Wow, you are playing with fire. On the one hand, you seem dedicated to safer sex -- it is clear you intend to use condoms for high risk encounters but do not consistently do so. For you to catch rectal chlamydia, there obviously had to be a lapse in sexual safety. And now you bottomed with a new, casual partner. Although it is logical to assume the risk of HIV/STD transmission is lower without ejaculation in the rectum, unprotected anal sex remains an exceedingly high risk practice with or without ejacuation. Most likely your partner wasn't infected, since most people don't lie about HIV status when asked directly.
I'm also puzzled that your rectal chlamydia was diagnosed in July and you only recently made an appointment to get treated for it. What the heck is that about? Did you inform your rentboy partner that you had rectal chlamydia and that he was obviously at risk for that STD by having unprotected sex? If so, that was highly irresponsible.

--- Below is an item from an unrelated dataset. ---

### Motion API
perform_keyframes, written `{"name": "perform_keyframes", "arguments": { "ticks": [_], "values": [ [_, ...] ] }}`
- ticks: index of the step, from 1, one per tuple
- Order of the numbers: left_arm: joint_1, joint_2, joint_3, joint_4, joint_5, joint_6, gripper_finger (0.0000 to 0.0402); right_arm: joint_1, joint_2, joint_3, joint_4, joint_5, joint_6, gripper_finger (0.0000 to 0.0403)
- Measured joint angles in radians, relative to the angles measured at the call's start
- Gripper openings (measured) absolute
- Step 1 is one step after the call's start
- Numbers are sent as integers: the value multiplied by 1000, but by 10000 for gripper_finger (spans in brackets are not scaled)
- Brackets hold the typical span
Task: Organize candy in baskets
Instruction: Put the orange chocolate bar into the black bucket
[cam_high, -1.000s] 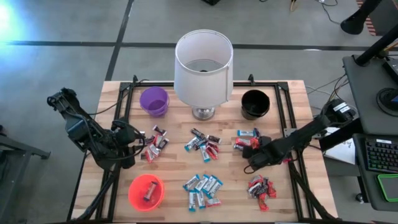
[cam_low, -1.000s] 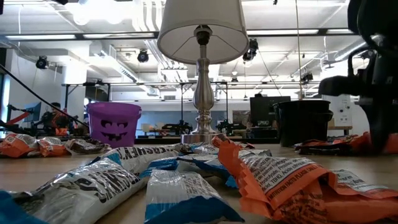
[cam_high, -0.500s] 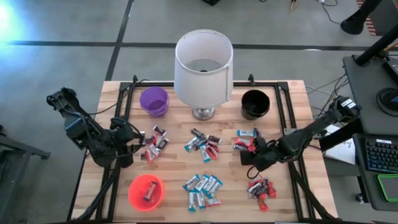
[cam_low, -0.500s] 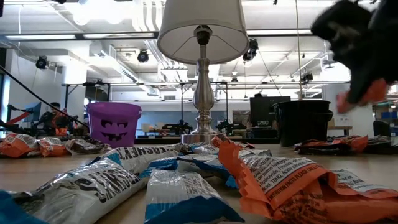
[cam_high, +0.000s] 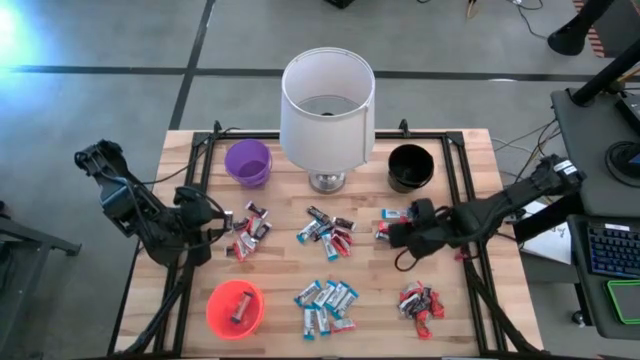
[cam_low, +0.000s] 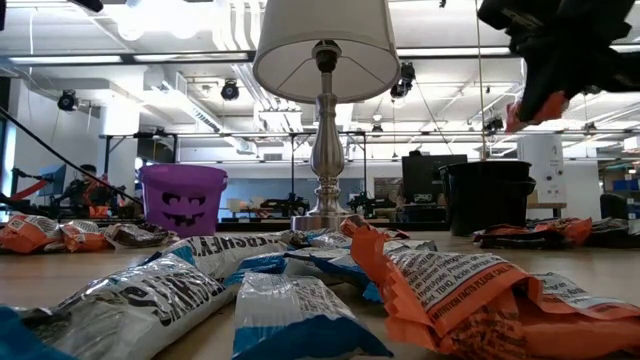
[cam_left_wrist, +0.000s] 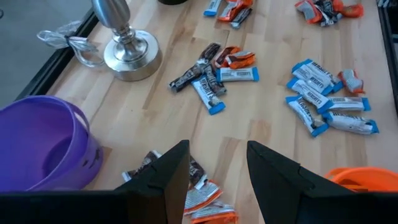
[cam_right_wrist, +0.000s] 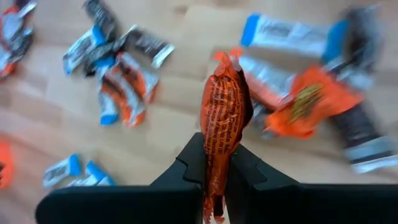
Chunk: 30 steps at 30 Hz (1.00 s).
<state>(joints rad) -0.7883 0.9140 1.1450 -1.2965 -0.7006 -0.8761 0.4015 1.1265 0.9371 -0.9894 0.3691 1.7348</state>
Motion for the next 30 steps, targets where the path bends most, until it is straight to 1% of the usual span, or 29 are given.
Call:
{"name": "perform_keyframes", "arguments": {
  "ticks": [6, 10, 16, 19, 21, 24, 27, 30],
  "values": [
    [0, -40, 0, -4, -10, 0, 142, -98, -56, 58, -98, 17, -125, 19],
    [0, -70, 0, -7, -66, 0, 142, -174, -105, 69, -108, 52, -222, 19],
    [2, -118, 0, -10, -131, 0, 142, -319, -182, 65, -109, 53, -375, 19],
    [11, -133, 0, -41, -171, -7, 142, -406, -203, 64, -107, 53, -455, 19],
    [23, -140, 0, -79, -187, -28, 142, -467, -206, 64, -106, 47, -511, 19],
    [50, -150, 0, -138, -197, -70, 142, -558, -205, 64, -92, 7, -601, 19],
    [71, -165, 0, -152, -200, -83, 142, -646, -196, 64, -62, -36, -690, 19],
    [83, -180, 0, -152, -222, -82, 142, -728, -183, 64, -43, -41, -758, 19]
  ]
}}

So for the long run, your anxiety is entirely appropriate. If your sexual choices continue as they have, you can expect to catch HIV someday. However, it still seems unlikely you were exposed during the event 3 weeks ago. To be maximally safe, you should be tested for HIV, and 2 months (December) would be fine; if that is negative, you can be very confident you aren't yet infected.

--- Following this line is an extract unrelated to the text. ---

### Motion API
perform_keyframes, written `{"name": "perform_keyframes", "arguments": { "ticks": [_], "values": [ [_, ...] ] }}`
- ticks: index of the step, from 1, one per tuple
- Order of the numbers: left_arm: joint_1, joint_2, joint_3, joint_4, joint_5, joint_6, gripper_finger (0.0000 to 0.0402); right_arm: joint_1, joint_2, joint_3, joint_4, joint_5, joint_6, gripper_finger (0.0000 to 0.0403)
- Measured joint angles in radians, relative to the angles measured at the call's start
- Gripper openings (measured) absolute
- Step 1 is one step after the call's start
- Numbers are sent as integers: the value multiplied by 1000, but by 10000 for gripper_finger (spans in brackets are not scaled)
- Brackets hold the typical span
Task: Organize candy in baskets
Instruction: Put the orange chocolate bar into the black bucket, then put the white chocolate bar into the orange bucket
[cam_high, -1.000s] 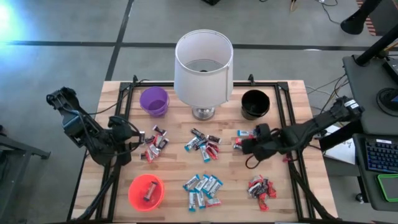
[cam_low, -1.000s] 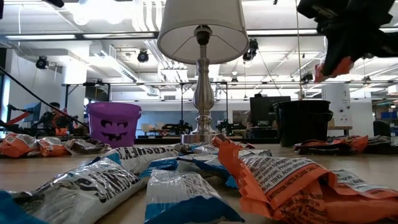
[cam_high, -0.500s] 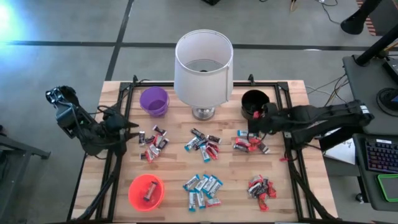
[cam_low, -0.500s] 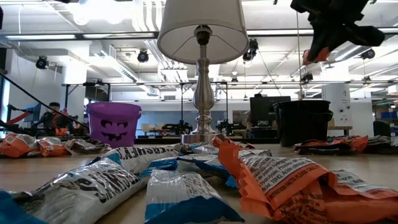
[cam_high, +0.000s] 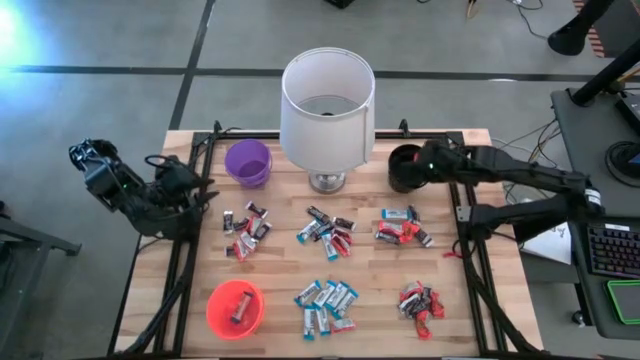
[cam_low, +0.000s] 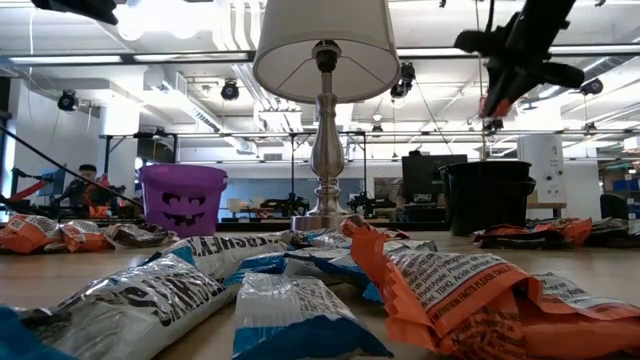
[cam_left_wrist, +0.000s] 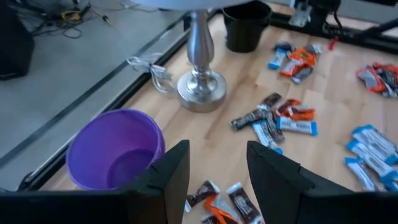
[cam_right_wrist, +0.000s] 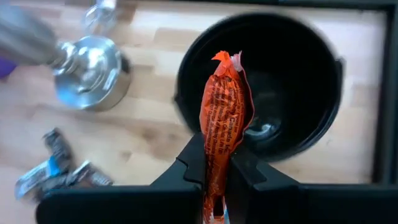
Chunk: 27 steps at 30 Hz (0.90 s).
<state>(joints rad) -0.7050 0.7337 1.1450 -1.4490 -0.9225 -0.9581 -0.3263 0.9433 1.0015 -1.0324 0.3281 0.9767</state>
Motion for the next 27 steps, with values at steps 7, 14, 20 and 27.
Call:
{"name": "perform_keyframes", "arguments": {
  "ticks": [7, 14, 20, 27],
  "values": [
    [5, -26, 0, 0, -85, -1, 142, -170, 36, 0, 16, -116, -165, 19],
    [5, -25, 0, 4, -100, -1, 142, -241, 92, 0, 77, -199, -270, 22],
    [5, -3, 0, 9, -62, 23, 147, -250, 131, 19, 81, -205, -313, 49],
    [5, 5, 0, 12, -62, 21, 166, -251, 159, 67, 80, -194, -351, 98]
  ]
}}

However, as long as your sexual lifestyle remains as it is, I suggest you not worry about timing your tests with particular encounters. Just have a routine HIV test (as well as STD testing) at regular intervals, like every 3 months.
But most important, please think seriously about your sexual choices. I'm glad you realize change is needed, as reflected in your username. Still, you need to put your intellectual understanding into action. There simply is no excuse for any man having sex with other men without sharing HIV status and using condoms every time, no exceptions, for anal sex. This goes double for people in urban areas with especially high rates of HIV and STD in gay/bi men, like San Francisco (which I infer from your username). And please get that chlamydia treated, and also phone your rentboy partner and tell him to get treated for chlamydia, if you didn't tell him previously.
Regards-- HHH, MD
Stupid is not limited to sexual practices. The reason I waited so long from test to appointment is that I lost (misplaced) the card with my code and only found it three days ago. There was no lack of motivation. I'm just a putz.
OK, I understand the timing. Still, it's a rather long gap from testing 10/29 to a treatment appointment in December.
Fear is often thought to be a great motivator, but in fact it is a rather weak one. Each year millions of people who fear HIV or other STDs nonetheless become infected. I'm not knocking your motivation, just want you to understand that actually following safe sex practices on 100% consistent basis isn't necessarily easy. I don't want you to take the responsibility casually; guard against overconfidence about it.
Thanks for the holiday wishes. Same to you. Keep safe.
Thank you for the quick response. One point of clarification: The results of the positive test for chlamydia was taken on 10/29/08, which covered all sexual activity since July. As you stated in your response, the encounter in early October probably did it for chlamydia, although I had some symptoms before the last encounter. Finally, I made an appointment for treatment as soon as I got the test results. Stupid, yes. However, even us dummies can be reformed! Fear is a great motivator. Best to you and your loved ones for the holidays.